United Arts Agency | UAA

Stratford’s ‘Othello’ grips with a fraught, familiar world

As it moves closer to the opening of Stratford Festival’s 2021 season, the North American mecca of Shakespearean theatre is continuing to connect with their audiences through a weekly free livestream of productions contained in their STRATFEST@HOME catalogue. Fans get to vote between three different titles that fall under some banner of similarity across the Bard’s repertoire, and that show is streamed live from their YouTube channel. This past week saw the company’s 2019 production of Othello, a gripping and poignantly relevant take on the legendary tale of machinations.

 

Directed for stage by Nigel Shawn Williams and film by Barry Avrich, the most immediate choice evident of this production is a thoroughly modern setting for their Venice.

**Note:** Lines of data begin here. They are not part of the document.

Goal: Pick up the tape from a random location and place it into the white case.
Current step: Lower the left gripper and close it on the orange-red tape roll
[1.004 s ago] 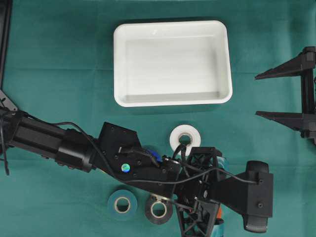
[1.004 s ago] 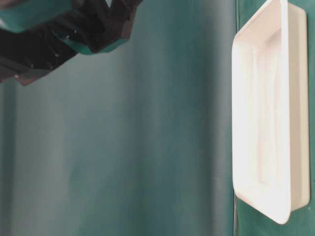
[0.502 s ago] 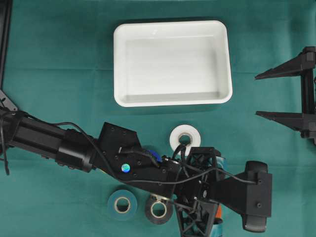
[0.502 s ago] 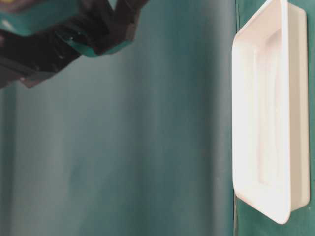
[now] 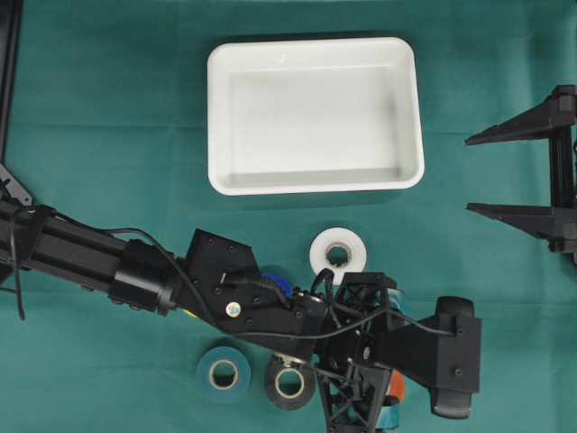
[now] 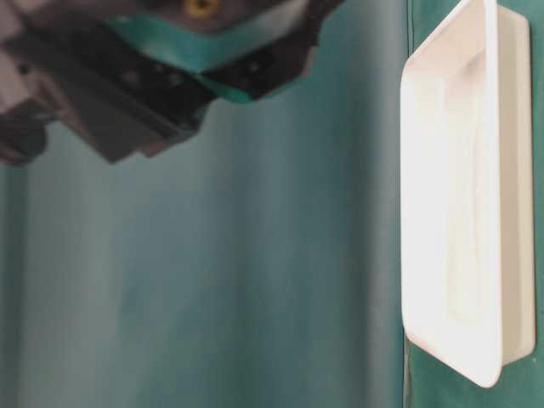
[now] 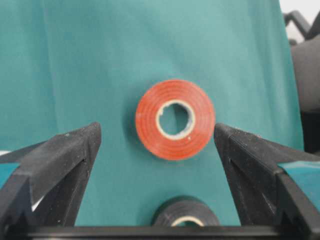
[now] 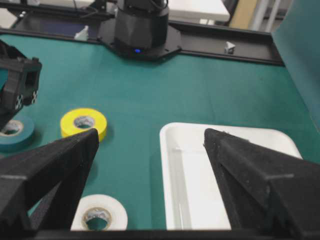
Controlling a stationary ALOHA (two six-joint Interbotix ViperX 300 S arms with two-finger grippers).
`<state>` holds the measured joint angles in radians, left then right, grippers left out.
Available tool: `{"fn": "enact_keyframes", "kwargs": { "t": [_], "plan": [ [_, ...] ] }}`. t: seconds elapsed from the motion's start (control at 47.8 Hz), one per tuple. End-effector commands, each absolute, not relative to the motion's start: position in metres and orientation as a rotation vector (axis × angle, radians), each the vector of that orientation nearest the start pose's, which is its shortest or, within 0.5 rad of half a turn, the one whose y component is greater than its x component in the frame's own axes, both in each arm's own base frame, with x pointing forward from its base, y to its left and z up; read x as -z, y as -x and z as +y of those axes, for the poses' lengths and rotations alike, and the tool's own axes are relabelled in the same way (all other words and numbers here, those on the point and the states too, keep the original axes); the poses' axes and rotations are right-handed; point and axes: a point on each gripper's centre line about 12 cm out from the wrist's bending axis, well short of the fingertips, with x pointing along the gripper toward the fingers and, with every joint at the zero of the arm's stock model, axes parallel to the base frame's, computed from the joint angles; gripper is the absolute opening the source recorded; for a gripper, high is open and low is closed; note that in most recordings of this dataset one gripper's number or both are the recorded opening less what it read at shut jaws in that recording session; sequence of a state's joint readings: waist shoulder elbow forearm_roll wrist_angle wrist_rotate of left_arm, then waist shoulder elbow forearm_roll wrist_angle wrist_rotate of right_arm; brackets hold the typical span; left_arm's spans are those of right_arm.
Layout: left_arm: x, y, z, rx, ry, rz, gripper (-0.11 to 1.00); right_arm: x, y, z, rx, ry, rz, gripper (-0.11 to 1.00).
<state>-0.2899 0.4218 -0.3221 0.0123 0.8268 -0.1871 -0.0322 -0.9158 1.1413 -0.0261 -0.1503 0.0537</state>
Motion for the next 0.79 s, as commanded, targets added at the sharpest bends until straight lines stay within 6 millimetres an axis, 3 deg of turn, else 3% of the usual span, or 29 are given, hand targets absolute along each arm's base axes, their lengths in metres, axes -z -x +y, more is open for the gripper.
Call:
{"fn": "enact_keyframes", "kwargs": {
  "t": [0.0, 0.565, 0.774],
  "plan": [
    [-0.260, -0.526, -0.155, 0.181, 0.035, 0.888, 0.97, -0.291, -0.212, -0.007, 0.030, -0.029, 0.050, 0.91],
    [-0.178, -0.541, -0.160, 0.171, 0.017, 0.986, 0.97, -0.287, -0.214, -0.006, 0.029, -0.029, 0.069, 0.91],
    [-0.159, -0.544, -0.163, 0.172, 0.013, 0.999, 0.97, -0.284, -0.215, -0.006, 0.029, -0.031, 0.079, 0.91]
  ]
}}
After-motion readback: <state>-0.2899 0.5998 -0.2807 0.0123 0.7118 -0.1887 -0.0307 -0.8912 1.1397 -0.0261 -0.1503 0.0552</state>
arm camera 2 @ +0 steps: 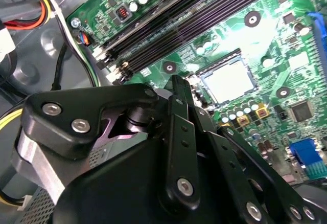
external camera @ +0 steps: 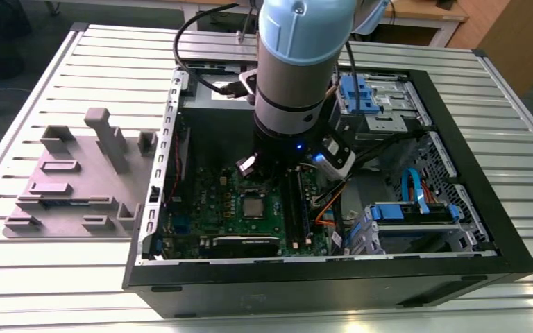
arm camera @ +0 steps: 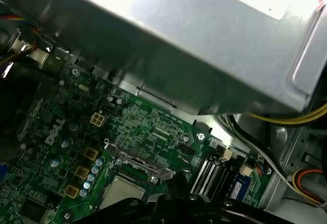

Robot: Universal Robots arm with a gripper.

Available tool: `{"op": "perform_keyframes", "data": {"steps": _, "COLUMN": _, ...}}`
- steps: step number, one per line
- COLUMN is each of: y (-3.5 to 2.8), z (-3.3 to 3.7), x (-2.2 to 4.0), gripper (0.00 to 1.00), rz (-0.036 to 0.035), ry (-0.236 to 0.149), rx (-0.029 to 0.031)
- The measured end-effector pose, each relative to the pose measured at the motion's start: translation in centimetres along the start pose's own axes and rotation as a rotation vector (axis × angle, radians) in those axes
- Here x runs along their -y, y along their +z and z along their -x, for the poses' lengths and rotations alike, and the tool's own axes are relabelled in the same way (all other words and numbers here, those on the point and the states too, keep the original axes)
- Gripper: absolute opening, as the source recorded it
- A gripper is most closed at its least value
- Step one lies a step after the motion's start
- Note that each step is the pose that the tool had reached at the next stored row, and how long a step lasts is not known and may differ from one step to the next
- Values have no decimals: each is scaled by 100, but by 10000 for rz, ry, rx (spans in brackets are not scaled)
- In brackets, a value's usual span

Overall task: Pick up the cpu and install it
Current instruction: 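Close the cpu cover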

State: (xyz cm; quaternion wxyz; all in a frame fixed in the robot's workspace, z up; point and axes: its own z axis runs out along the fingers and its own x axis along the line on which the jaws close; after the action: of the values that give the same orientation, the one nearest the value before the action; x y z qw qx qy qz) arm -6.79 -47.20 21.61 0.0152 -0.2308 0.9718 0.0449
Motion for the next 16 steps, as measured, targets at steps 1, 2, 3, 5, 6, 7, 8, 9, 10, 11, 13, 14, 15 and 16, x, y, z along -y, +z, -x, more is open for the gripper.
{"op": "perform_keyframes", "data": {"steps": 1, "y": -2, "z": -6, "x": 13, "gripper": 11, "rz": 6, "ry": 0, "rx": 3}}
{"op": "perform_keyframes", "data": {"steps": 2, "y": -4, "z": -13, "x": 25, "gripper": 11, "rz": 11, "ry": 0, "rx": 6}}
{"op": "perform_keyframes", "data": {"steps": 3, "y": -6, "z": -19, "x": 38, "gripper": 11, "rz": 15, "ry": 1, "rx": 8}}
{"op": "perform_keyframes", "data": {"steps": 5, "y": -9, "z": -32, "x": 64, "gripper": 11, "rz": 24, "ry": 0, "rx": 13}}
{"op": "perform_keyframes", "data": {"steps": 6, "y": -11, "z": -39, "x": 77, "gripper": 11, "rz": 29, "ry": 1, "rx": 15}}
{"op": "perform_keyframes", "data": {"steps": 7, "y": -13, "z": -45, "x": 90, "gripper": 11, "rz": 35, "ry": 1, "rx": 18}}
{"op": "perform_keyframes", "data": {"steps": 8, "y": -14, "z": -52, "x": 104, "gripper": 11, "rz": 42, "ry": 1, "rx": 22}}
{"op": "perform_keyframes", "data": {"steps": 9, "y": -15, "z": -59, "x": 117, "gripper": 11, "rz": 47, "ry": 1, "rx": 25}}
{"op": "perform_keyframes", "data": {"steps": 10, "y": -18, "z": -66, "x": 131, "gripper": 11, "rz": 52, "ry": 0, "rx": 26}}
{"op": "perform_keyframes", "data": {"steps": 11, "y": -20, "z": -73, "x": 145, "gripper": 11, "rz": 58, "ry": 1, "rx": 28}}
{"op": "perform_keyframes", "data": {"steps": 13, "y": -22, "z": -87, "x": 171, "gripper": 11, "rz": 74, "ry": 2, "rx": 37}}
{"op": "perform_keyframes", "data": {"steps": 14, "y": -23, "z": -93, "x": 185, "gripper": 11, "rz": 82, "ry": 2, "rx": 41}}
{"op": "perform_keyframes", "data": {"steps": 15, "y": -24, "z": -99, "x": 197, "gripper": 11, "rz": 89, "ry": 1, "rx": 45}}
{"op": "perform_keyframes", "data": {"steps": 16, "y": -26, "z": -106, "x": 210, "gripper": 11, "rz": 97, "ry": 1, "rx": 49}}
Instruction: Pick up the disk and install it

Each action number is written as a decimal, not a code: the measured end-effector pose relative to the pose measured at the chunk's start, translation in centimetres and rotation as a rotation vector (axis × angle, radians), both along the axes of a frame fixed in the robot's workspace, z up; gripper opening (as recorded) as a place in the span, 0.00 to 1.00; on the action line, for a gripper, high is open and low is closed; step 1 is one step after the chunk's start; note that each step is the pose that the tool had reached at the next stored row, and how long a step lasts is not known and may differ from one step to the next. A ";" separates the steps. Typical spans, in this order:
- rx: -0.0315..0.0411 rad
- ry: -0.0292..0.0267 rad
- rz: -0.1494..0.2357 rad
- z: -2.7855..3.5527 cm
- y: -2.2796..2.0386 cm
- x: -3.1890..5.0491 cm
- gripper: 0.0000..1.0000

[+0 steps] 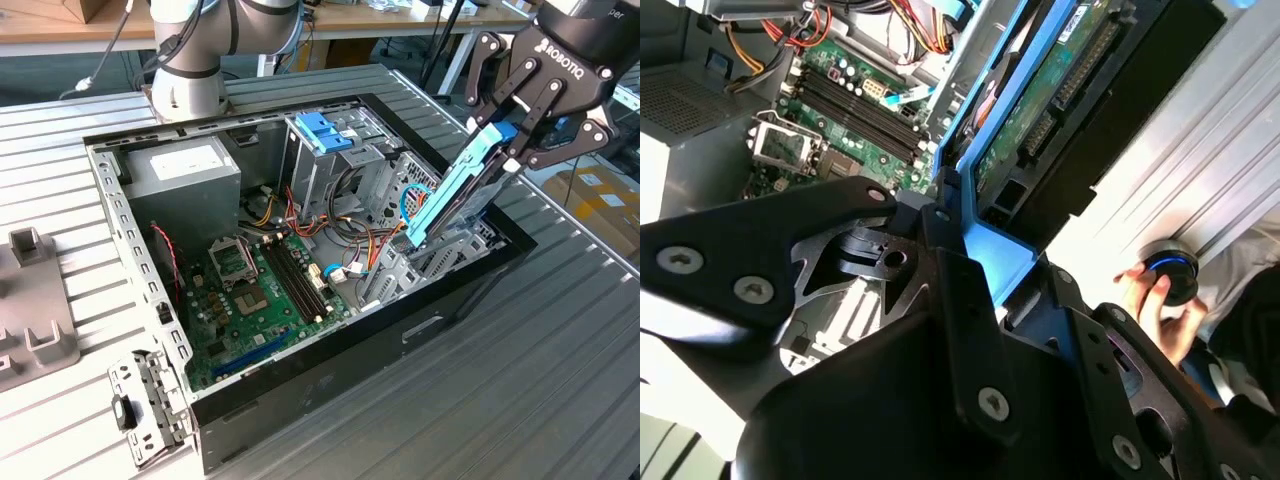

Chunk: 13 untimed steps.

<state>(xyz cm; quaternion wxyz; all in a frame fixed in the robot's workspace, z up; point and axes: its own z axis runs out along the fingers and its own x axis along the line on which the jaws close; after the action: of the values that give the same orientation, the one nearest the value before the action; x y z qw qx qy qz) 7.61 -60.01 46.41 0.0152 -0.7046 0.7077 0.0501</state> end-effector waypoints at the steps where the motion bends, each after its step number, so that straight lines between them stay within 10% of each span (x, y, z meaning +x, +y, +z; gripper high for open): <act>1: 0.0001 0.0000 0.000 -0.14 0.04 0.02 0.37; 13: 0.0003 0.0001 0.000 -1.04 0.65 0.09 0.37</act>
<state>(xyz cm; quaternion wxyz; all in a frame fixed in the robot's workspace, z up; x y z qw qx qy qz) 7.70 -59.36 45.37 0.0152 -0.7047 0.7076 0.0502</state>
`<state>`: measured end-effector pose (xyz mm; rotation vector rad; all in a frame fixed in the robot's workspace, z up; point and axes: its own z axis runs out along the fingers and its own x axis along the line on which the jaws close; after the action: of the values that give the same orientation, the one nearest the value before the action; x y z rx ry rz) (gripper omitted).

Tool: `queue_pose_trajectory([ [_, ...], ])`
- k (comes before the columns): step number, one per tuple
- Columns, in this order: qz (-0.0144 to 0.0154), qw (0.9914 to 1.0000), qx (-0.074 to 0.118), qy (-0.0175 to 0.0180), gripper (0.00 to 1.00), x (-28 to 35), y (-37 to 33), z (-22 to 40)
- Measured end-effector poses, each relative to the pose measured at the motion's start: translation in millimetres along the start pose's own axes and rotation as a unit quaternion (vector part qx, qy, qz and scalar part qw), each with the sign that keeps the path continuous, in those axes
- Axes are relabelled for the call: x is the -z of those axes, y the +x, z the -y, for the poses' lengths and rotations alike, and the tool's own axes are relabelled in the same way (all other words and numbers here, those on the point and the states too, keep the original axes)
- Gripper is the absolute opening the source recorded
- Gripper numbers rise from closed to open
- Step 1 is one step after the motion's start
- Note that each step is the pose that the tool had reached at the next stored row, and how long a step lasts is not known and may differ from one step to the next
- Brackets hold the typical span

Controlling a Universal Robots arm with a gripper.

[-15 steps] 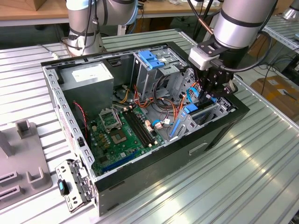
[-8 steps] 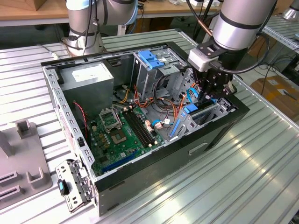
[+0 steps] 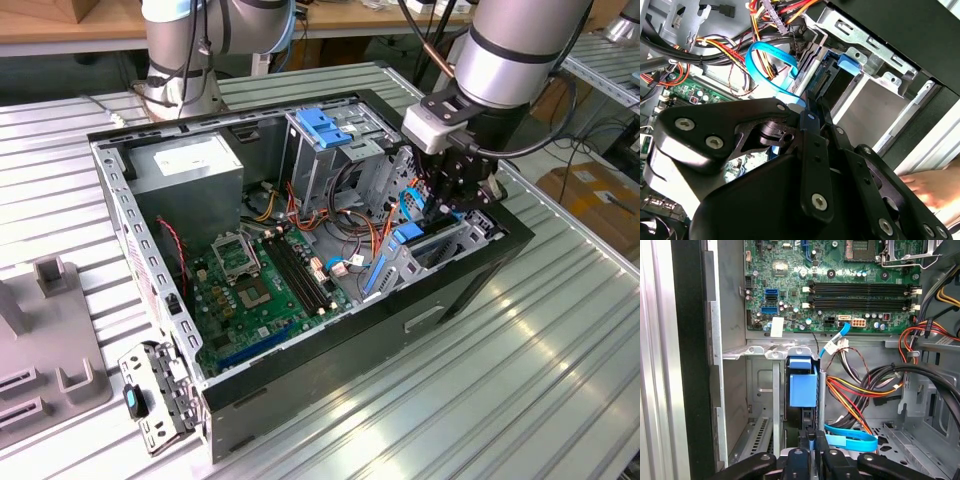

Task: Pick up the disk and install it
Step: 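Insert the first disk wire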

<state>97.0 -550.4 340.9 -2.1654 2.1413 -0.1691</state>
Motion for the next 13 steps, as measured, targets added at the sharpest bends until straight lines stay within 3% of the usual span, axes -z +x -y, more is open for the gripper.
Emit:
queue_pose_trajectory([
  [1, 0.0000, 1.00000, 0.000, 0.0000, 0.18, -0.1, 0.0, 0.0],
  [2, 0.0000, 1.00000, 0.000, 0.0000, 0.23, -0.1, 0.0, 0.0],
  [3, 0.0000, 1.00000, 0.000, 0.0000, 0.35, -0.1, 0.0, 0.0],
  [4, 0.0000, 1.00000, 0.000, 0.0000, 0.35, -0.1, 0.0, 0.0],
  [5, 0.0000, 1.00000, 0.000, 0.0000, 0.42, -0.2, 0.0, 0.0],
  [8, 0.0000, 1.00000, 0.000, 0.0000, 0.42, 0.3, 0.0, 0.1],
  [13, 0.0000, 1.00000, 0.000, 0.0000, 0.42, 10.6, 0.1, 1.5],
])
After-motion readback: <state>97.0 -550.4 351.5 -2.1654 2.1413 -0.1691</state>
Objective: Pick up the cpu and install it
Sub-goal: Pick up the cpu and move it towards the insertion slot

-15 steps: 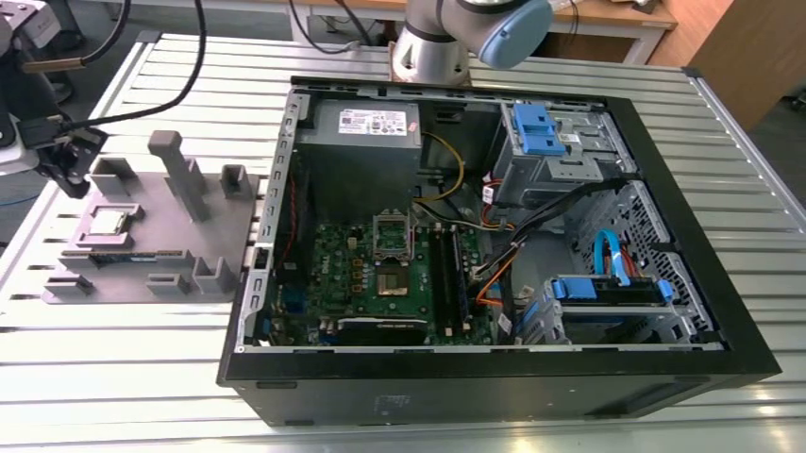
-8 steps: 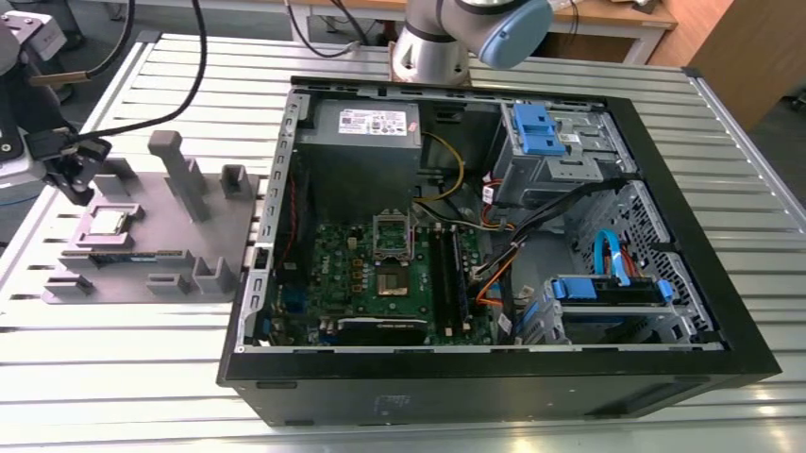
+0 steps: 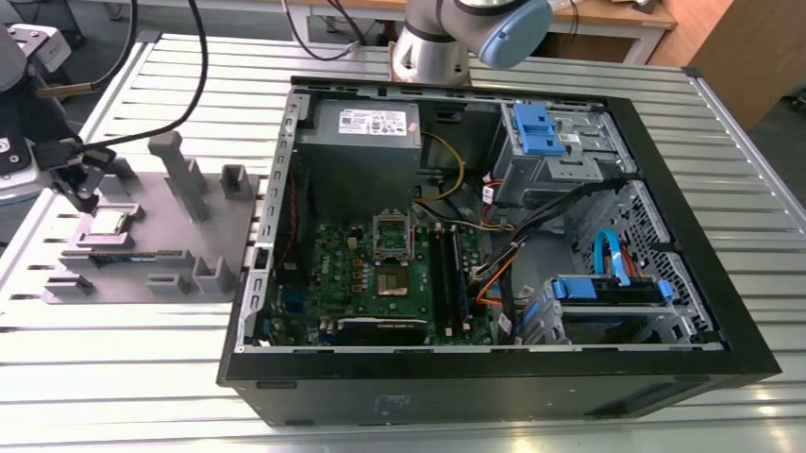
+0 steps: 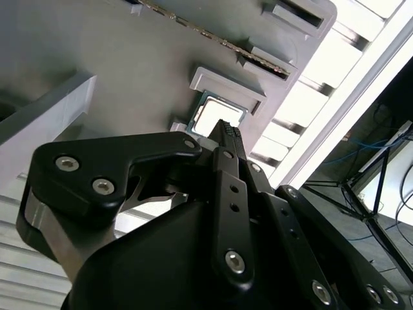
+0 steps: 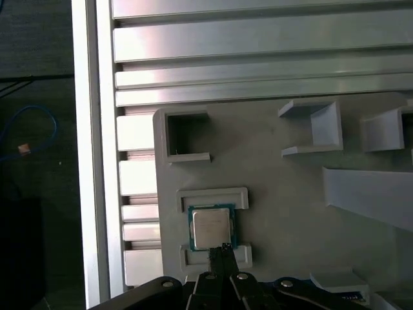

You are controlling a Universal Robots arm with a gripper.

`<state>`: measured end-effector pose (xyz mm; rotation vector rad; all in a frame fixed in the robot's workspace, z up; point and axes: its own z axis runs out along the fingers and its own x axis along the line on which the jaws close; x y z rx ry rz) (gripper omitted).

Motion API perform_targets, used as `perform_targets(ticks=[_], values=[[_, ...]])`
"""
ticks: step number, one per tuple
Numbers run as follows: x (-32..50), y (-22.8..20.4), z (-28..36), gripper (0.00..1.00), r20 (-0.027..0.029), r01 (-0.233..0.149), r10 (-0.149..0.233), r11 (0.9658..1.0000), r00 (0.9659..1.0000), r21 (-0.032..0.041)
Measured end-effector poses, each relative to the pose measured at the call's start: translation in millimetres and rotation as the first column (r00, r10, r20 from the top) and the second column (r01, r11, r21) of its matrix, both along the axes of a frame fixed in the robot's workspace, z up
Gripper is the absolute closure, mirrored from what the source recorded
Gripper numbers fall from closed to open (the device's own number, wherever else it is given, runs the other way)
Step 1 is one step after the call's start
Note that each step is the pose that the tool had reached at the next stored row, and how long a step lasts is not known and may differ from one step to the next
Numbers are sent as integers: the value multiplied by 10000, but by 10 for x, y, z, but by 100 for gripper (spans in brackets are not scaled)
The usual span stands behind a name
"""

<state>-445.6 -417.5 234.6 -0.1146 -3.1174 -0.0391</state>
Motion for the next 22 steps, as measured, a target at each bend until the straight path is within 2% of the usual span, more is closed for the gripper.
perform_targets(ticks=[10, 22], values=[[-1, 1, -160, 89, 1, -5, 5, 10000, 10000, -7], [11, 2, -192, 89, 2, -53, 53, 10000, 10000, -7]])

With costuming that mixes very sleek and sharp formal style with timely military garb, as well as a series of ambient soundscapes that combine with elements of trip-hop and electronica, the original world of these character’s is supplanted expertly. It takes the action of this ever-tense play and frames it in very accessible trappings.

 

Michael Blake smoulders as the titular paragon of stoicism, Othello. The confident gravity he exudes is a weighty balance to the chaotic world that revolves around him, and against the racist paranoia, hatred, and jealousy lobbed at him by other men throughout, this stoicism is a bittersweet display of grace for issues that still plague the world over. Blake and Amelia Sargisson show off an enviable love and devotion as Othello and Desdemona, enchanted and fully smitten with one another as they navigate their new marriage with one another. Sarigsson beams with a headstrong loyalty and optimism that holds so much more depth than the self-professed “obedience” the character brings up.

 

Gordon S. Miller as Iago. Photography by David Hou.

 

And it is these wonderfully touching qualities brought to the characters that make their downfall at the schemes of Iago all the more brutal. Gordon S. Miller’s Iago is frightening, to say the least, and so much of that palpable dread that encapsulates him comes from Miller’s precision of speech and thought. Switching from conniving calculations to pleasant advising in the same breath, steeping in his own hatred towards the successful “Moor of Venice”, there are definite connections to draw between this interpretation and today’s alt-right. Iago’s sociopathic demeanour feels as fitting for a Silicone Valley billionaire as it does for any snake-like villain.

 

The players and production choices are all splendid and are intimately captured in close-ups that convey aspects that couldn’t be picked up on in the same way in-room. Every piece works towards the unified goal of this steadily churning machine of foul-play.

 

But one particular piece stands out among the rest.

 

The projection design for Stratford’s Othello is magnificently effective. With a set comprised of little more than blank, black geometric structures, this obsidian canvas is shrouded in chalky etchings of ornate Venetian line work via the projector. This alone is visually impressive and is becoming a mainstay in set and light design. But the fluidity with which these textures merge and meld, blow away as dust, flare into lightning and rain, and encircle the bodies in space is, for all intents and purposes, hypnotizing. Most strikingly, the light and projection work creates a transcendent state for the soliloquies of Iago, dragging us into his mind’s vitriolic and brilliant conspiracies. If the world revolves around Othello, the audience revolves around Iago.

 

Stratford’s Othello does what the best modern Shakespeare productions do—it takes the action of an iconic work and highlights just what makes it timeless. The exploration of issues that still pervade political and social sphere, as well as a display of all-too-amicable and all-too-familiar evil, make this production of the classic tragedy feel all to relevant. And as long as there are still messages to learn from the Bard’s works, there will still be reason to dive into beautiful productions like this.